Hotel Chocolat says cocoa price surge will not affect product cost

Despite increase in sterling price of cocoa since Brexit vote, chocolatier reassures customers they will not have to pay more
  
  

A Hotel Chocolat store
A Hotel Chocolat store. Its revenues rose by 12% to £92.6m in the year to 26 June, slightly ahead of expectations. Photograph: Philip Toscano/PA

Hotel Chocolat has said the post-Brexit vote surge in the price of cocoa will not mean customers have to pay more for its upmarket chocolate products.

The chocolatier said it had seen no change in trading since the referendum result and insisted that its business would weather a likely economic slowdown.

In Hotel Chocolat’s first trading update since floating on the stock market, it said revenue in the year to 26 June rose by 12% to £92.6m – slightly better than expected.

Hotel Chocolat shares floated in May at 148p each. They jumped to 210p soon after as investors sought to buy into the trend for consumers pay more for food products they perceive to be of higher quality. The shares fell heavily after Britain voted to leave the EU; however, at 178p, they are still above their offer price.

The fall in the value of the pound since the referendum result was announced has helped push up the sterling price of cocoa, which reached a near-40 year high last week. If sustained, this could increase the cost of chocolate, of which the average UK person consumes 7.4kg (16.3lb) a year.

Despite using more cocoa than most chocolate producers, Angus Thirlwell, the chief executive of Hotel Chocolat, said it would not feel the effect because the retailer buys cocoa a year ahead and is insured against rising prices.

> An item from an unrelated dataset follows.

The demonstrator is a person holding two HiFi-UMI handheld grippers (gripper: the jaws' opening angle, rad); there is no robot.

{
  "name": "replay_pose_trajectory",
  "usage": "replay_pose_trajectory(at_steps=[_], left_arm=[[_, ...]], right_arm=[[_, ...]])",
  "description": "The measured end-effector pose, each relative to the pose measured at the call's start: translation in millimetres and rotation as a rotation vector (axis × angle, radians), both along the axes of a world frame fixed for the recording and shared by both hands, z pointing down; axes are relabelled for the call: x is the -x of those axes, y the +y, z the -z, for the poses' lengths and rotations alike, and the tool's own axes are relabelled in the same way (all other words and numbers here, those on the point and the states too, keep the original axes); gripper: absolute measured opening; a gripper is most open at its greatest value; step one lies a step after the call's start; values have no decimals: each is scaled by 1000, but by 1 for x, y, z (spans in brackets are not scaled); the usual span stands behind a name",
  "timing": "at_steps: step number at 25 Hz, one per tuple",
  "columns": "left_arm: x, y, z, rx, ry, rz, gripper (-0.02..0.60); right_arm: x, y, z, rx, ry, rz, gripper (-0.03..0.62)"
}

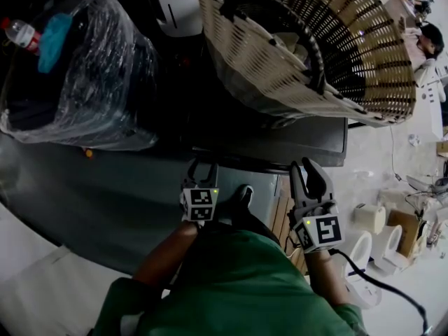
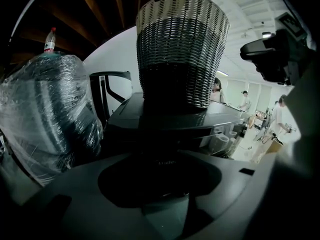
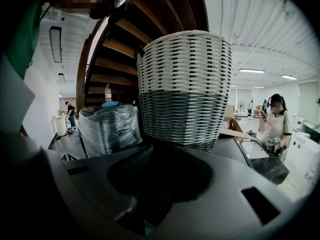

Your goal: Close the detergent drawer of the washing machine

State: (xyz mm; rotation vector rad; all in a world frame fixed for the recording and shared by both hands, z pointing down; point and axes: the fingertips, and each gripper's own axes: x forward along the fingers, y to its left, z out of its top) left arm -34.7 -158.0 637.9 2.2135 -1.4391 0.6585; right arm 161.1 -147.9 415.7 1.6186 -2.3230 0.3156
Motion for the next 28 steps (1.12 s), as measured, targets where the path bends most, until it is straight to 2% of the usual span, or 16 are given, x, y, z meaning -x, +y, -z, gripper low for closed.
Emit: replay_pose_trajectory(at_steps=[14, 19, 28], left_arm=[[-1, -18, 1, -21, -2, 24, 216], [-1, -19, 1, -20, -10, 25, 216], [-1, -19, 1, -14, -11, 31, 216]], right_arm=[[-6, -15, -1, -4, -23, 5, 117], [-5, -18, -9, 47, 3, 12, 115], [-1, -28, -9, 22, 3, 42, 117]])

“We buy a wide variety of ingredients including hazelnuts, almonds, cherries, alcohol and sugar, and when one is up, another is down and broadly it balances out. There are also so many other things we can do, so we don’t give our loyal consumers a nasty surprise,” he said.

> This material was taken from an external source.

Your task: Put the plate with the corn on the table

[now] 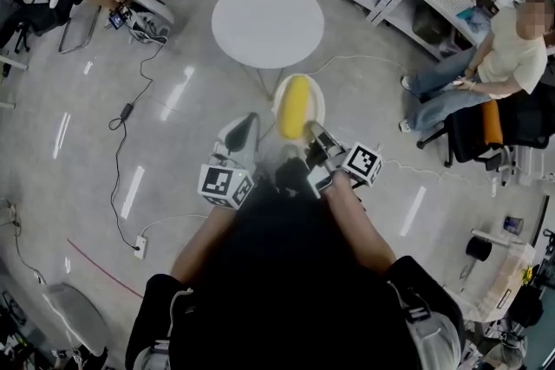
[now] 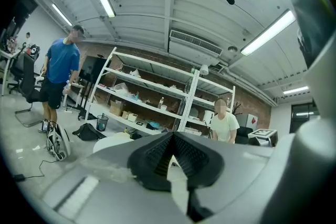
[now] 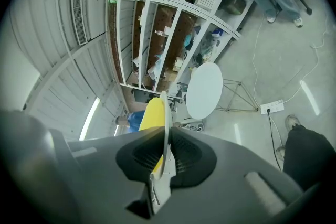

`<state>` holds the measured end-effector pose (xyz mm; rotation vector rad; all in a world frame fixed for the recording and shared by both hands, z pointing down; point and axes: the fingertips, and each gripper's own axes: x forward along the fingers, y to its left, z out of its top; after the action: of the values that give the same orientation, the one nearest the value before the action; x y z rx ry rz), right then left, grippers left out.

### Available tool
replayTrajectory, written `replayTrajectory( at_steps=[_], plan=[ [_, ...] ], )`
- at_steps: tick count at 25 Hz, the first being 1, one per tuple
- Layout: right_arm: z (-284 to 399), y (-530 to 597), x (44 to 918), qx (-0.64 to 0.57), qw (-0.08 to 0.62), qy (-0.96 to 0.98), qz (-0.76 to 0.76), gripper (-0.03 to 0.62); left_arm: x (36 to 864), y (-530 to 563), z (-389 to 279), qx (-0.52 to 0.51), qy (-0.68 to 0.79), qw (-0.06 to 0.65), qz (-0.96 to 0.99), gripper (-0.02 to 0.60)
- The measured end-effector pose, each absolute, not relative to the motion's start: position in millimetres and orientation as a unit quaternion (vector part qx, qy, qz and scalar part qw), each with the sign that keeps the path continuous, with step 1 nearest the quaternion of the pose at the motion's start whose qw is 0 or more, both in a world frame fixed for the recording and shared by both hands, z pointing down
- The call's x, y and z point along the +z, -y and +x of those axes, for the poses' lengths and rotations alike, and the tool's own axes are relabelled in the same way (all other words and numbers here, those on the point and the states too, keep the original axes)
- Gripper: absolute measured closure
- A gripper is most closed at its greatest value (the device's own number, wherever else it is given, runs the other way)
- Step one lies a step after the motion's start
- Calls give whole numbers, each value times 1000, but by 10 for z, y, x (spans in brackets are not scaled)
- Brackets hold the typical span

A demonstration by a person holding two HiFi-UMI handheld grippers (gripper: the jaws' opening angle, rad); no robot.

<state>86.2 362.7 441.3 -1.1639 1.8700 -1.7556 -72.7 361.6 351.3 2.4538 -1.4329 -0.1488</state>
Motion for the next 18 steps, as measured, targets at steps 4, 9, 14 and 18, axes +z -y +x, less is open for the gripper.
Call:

Hotel Chocolat could, he added, expand its factory more quickly to gain economies of scale, or make further improvements to deliveries to increase efficiency, before raising prices.

As retail industry figures showed that consumer spending slowed significantly in the run-up to the referendum, Thirlwell said he had seen no slowdown. Hotel Chocolat customers are relatively well off, its products are not a big purchase for them and they are loyal to the brand, which expanded during the financial crisis, he added.

“Since the end of June, we’ve had another couple of weeks and trading has been in line with our expectations. The fact we’ve been through a few more challenging trading environments historically and have managed to continue to grow in those environments means we can approach that not with confidence, but with resilience,” Thirlwell said.